→ Your goal
Would you please copy every line below that includes the string "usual"?

Items listed in a dataset:

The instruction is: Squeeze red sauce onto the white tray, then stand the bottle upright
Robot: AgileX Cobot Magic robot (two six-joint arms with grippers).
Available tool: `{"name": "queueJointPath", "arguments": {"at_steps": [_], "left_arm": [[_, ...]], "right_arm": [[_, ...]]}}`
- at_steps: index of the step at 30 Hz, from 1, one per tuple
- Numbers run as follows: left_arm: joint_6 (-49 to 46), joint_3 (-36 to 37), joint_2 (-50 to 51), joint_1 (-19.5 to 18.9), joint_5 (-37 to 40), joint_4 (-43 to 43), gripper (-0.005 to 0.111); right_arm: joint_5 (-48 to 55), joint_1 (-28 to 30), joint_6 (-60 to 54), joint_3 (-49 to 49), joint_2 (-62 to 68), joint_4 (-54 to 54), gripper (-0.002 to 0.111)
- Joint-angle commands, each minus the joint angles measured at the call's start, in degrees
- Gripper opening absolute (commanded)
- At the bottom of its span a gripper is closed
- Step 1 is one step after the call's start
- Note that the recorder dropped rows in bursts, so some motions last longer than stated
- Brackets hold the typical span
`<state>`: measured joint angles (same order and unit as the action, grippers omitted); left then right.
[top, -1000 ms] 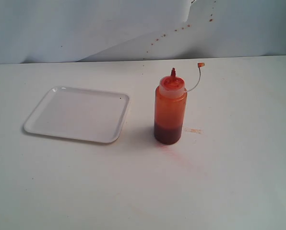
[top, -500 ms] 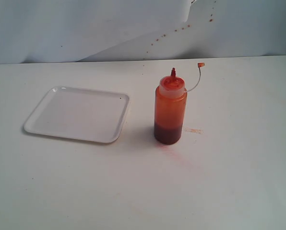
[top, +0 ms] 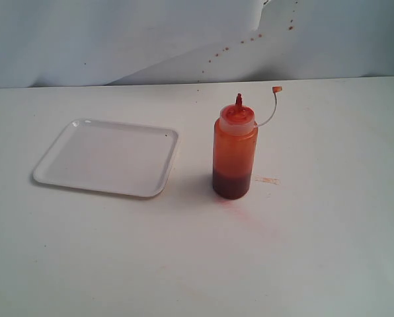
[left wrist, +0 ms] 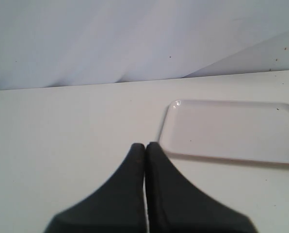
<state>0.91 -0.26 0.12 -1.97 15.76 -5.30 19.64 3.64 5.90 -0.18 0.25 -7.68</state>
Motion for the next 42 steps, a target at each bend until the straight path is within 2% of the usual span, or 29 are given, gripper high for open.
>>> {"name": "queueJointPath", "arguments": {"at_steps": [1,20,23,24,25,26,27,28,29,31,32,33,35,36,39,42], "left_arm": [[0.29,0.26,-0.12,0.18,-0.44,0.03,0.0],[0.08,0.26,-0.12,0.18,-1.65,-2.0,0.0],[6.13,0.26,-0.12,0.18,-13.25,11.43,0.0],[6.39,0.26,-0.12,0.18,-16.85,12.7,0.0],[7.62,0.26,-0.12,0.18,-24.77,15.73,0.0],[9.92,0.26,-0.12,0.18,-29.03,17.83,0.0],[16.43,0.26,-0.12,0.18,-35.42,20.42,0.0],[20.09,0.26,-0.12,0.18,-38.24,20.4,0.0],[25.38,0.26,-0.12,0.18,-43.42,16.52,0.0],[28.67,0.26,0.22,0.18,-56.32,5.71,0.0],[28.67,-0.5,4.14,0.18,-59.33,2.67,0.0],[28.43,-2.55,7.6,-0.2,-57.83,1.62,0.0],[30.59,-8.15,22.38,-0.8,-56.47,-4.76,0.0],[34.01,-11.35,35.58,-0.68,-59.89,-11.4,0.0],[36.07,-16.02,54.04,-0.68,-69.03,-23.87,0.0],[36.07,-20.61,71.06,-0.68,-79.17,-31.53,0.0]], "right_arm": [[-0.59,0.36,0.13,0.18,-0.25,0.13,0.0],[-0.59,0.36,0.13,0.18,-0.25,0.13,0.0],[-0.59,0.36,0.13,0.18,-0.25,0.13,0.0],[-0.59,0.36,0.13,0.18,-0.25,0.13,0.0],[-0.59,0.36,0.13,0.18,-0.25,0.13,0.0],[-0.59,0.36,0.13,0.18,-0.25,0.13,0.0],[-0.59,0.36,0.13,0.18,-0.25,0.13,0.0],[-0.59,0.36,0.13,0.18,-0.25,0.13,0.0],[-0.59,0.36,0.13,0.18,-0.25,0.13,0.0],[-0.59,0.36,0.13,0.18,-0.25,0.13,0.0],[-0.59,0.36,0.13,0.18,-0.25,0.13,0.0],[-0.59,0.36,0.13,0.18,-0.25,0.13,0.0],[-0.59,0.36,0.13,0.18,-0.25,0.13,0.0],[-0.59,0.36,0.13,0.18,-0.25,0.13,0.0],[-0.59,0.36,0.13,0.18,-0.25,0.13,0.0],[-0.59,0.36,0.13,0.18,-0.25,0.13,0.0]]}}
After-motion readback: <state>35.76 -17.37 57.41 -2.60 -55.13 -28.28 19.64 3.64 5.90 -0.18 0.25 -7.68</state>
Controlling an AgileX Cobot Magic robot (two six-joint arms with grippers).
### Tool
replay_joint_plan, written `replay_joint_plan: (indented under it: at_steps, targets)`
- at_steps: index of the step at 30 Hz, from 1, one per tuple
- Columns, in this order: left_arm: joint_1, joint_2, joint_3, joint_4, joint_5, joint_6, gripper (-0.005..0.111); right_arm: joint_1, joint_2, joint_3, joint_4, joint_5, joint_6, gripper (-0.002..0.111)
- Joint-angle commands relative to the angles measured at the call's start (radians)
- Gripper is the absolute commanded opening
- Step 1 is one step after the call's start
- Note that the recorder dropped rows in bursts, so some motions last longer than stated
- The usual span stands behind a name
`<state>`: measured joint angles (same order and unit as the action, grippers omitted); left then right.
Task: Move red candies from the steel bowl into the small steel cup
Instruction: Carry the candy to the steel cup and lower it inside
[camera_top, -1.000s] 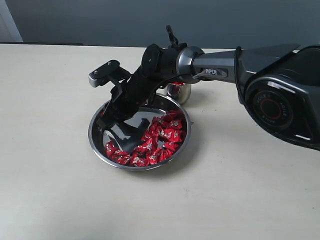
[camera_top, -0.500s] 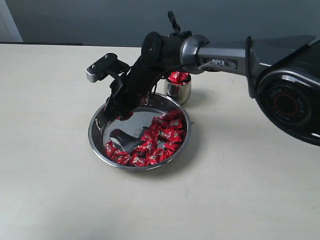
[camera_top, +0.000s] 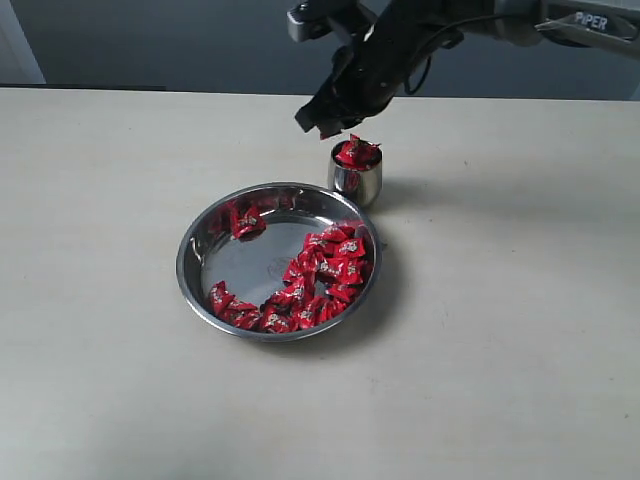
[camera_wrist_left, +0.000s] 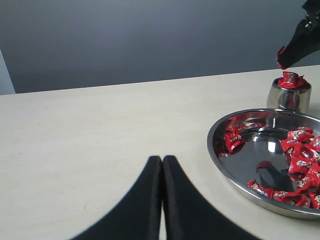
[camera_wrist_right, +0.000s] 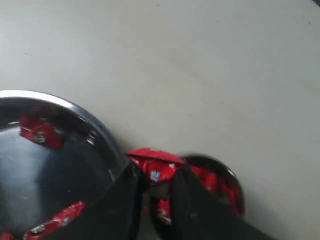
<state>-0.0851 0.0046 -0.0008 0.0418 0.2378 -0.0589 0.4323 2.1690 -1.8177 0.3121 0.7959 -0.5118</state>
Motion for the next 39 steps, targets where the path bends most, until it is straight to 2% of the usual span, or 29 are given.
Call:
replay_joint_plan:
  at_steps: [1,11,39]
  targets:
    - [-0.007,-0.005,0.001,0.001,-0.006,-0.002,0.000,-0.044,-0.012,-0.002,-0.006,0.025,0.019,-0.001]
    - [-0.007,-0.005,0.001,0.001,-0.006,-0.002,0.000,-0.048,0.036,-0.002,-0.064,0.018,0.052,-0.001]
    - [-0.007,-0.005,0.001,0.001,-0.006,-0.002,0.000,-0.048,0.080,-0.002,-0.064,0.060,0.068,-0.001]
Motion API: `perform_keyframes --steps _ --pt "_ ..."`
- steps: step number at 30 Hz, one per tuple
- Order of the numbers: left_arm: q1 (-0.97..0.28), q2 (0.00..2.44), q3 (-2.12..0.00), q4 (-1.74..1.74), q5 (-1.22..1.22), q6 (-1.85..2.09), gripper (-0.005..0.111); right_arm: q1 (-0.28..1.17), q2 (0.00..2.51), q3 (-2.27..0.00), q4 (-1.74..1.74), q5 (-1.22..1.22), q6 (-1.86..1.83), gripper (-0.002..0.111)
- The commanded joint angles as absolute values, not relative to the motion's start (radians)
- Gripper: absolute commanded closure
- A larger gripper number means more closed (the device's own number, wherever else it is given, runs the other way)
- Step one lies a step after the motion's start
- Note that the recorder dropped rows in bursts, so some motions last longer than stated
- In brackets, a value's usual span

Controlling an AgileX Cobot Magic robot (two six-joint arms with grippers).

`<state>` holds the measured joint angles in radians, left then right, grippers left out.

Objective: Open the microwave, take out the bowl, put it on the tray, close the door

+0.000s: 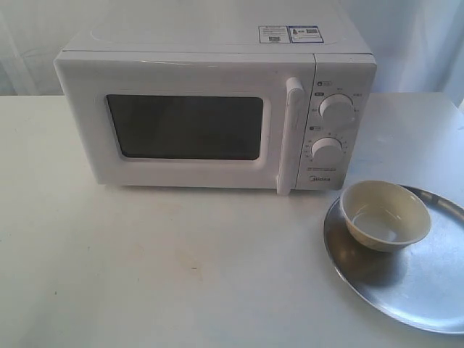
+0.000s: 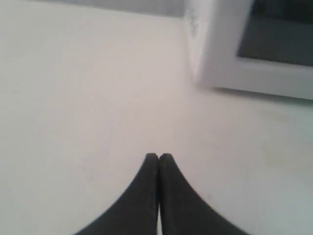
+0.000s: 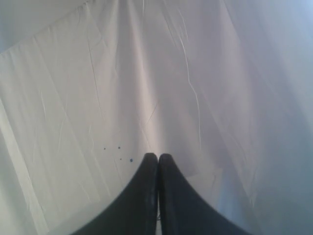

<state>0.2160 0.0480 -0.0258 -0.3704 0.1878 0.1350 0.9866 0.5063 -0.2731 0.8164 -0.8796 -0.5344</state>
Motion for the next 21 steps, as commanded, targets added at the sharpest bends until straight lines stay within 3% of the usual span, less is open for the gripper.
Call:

→ The answer
Motion for the next 42 steps, a target at each bend until the straight path is within 2% of the usual span, or 29 are given, gripper high for open.
- The usual span stands behind a name
Motion for the next 39 steps, targets where the path bends most, until it is straight to 2% of the usual span, or 29 are given.
- In brackets, a value's usual span
Motion for the next 21 steps, as commanded, targets added at the sharpest bends until straight lines stay within 3% of the usual span, less is open for the gripper.

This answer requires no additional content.